Paper detail

Dust rotational dynamics in non-stationary shock: rotational disruption of nanoparticles by stochastic mechanical torques and spinning dust emission

In a previous work, Hoang and Tram discovered a new mechanism for destruction of nanoparticles due to suprathermal rotation of grains in stationary C-shocks, which is termed rotational disruption. In this paper, we extend our previous study for non-stationary shocks driven by outflows and young supernovae remnants that have dynamical ages shorter than the time required to establish a stationary C-shock, which is composed of a C-shock and a J-shock tail (referred as CJ-shock). For the C-shock component, we find that smallest nanoparticles (size $\lesssim 1$ nm) of weak materials (i.e., tensile strength $S_{\rm max} \lesssim 10^{9}\ \rm erg\ cm^{-3}$) can be rotationally disrupted due to suprathermal rotation induced by supersonic neutral drift.

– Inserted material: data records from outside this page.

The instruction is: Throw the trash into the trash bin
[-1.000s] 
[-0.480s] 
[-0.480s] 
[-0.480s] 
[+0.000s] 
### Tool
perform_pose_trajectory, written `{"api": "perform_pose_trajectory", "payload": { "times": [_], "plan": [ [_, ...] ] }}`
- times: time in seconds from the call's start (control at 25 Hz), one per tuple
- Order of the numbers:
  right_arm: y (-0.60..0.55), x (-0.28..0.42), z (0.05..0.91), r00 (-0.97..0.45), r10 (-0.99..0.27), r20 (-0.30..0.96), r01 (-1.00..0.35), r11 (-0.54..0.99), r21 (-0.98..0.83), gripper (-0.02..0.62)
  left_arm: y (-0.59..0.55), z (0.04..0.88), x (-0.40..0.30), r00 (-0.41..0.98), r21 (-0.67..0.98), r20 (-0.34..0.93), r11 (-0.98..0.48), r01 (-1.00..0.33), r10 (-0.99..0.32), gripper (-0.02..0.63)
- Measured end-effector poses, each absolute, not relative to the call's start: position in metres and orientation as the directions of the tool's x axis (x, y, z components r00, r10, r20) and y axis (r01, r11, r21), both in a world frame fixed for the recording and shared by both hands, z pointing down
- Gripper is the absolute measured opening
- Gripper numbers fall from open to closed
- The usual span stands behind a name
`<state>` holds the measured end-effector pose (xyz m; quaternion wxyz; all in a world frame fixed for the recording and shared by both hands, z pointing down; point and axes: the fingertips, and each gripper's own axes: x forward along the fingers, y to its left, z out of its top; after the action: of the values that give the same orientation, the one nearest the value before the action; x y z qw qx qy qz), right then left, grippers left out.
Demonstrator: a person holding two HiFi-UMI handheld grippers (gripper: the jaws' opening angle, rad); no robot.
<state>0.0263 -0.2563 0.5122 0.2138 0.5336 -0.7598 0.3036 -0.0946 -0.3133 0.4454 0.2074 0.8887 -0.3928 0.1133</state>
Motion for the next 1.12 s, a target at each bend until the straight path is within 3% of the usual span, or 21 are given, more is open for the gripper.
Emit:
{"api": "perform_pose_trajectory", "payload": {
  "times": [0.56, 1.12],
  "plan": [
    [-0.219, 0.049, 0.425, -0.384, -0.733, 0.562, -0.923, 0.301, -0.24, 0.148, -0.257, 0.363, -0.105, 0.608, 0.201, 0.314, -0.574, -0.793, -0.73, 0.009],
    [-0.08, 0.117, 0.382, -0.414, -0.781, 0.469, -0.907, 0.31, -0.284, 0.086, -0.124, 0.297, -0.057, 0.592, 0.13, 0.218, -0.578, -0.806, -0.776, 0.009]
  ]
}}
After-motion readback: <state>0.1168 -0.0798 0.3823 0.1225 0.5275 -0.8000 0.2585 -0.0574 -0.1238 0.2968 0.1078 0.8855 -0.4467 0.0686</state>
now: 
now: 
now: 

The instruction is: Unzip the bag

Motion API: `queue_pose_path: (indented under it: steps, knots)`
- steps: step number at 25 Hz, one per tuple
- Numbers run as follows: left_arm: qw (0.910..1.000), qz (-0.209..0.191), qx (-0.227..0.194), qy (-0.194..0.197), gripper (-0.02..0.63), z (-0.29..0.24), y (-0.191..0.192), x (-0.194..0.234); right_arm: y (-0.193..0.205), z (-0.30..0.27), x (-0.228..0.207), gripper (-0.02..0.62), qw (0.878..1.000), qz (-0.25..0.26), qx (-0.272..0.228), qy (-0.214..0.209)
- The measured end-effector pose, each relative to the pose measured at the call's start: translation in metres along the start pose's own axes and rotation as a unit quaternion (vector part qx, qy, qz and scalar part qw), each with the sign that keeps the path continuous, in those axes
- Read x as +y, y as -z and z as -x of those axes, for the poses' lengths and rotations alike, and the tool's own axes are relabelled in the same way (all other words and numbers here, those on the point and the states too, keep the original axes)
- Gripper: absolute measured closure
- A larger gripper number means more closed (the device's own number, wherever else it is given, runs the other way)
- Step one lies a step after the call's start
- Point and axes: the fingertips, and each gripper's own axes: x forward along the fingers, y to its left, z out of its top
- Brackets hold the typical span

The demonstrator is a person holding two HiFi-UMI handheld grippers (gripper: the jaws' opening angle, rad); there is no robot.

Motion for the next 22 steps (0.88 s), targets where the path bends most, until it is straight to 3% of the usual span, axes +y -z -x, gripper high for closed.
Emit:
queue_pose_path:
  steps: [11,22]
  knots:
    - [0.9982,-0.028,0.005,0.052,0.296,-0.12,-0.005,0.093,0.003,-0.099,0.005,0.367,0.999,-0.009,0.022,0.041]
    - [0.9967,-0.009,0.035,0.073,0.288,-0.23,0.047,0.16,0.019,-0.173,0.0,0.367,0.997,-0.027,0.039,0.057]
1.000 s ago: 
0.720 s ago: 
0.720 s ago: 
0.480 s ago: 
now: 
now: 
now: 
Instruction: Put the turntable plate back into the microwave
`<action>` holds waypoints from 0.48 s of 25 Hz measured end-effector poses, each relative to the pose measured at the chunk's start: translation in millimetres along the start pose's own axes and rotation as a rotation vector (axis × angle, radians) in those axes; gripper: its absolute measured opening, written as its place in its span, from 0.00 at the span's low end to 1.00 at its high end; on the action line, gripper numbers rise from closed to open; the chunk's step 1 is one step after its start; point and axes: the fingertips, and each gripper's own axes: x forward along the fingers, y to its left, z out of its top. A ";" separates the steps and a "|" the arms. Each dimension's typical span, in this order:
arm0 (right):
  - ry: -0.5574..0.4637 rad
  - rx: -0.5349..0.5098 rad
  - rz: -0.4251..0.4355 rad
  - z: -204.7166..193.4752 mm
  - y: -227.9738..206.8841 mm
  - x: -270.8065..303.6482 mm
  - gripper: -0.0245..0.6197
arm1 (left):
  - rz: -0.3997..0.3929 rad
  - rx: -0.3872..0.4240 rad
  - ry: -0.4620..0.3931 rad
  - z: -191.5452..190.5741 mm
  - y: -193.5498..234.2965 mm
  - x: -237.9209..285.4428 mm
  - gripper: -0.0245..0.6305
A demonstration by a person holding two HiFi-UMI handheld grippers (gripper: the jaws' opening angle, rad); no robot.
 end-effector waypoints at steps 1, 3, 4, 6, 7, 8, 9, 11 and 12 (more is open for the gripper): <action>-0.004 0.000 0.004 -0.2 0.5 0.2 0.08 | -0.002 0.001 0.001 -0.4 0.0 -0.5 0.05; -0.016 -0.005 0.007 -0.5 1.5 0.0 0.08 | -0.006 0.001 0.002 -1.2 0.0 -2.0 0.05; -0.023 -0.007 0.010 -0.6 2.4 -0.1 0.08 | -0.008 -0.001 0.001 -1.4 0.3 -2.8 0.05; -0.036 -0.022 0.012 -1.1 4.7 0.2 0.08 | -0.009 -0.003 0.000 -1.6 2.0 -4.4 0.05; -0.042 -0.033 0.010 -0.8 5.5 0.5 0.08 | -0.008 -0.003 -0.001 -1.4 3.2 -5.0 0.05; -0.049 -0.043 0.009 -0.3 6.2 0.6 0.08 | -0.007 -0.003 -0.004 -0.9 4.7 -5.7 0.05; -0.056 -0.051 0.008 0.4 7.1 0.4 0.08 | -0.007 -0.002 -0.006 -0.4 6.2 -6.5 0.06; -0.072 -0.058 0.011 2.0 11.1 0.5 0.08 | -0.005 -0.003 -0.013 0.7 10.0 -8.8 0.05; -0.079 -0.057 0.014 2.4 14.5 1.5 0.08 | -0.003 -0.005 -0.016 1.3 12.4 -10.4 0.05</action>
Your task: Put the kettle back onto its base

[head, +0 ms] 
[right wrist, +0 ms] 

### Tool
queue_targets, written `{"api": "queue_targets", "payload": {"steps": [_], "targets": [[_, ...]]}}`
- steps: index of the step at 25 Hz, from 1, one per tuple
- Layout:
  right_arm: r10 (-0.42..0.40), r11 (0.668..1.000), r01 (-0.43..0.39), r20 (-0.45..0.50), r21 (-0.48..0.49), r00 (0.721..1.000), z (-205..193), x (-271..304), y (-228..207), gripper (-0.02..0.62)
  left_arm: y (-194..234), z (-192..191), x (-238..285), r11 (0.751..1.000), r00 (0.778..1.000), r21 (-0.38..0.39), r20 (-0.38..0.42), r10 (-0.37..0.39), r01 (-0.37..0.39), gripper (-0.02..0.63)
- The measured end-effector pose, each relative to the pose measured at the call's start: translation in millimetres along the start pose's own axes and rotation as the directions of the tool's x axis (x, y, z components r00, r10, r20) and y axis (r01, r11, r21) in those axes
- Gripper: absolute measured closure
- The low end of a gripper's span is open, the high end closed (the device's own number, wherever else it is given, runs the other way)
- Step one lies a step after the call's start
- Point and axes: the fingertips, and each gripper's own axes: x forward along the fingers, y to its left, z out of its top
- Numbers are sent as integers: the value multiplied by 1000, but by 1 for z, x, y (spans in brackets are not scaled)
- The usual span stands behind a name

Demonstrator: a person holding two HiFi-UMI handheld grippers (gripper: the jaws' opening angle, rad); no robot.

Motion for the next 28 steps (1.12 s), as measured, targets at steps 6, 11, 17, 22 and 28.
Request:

For the J-shock component, although nanoparticles are rotating thermally, the smallest ones can still be disrupted because the gas is heated to higher temperatures by J-shocks. We then model microwave emission from rapidly spinning nanoparticles where the grain size distribution has the lower cutoff determined by rotational disruption for the different shock models. We also calculate the spectral flux of microwave emission from a shocked region at distance of 100 pc from the observer for the different gas density, shock age, and shock velocities. We suggest that microwave emission from spinning dust can be used to trace nanoparticles and shock velocities in dense molecular outflows. Finally, we discuss a new way that can release molecules from the nanoparticle surface into the gas in the shocked regions, which we name rotational desorption.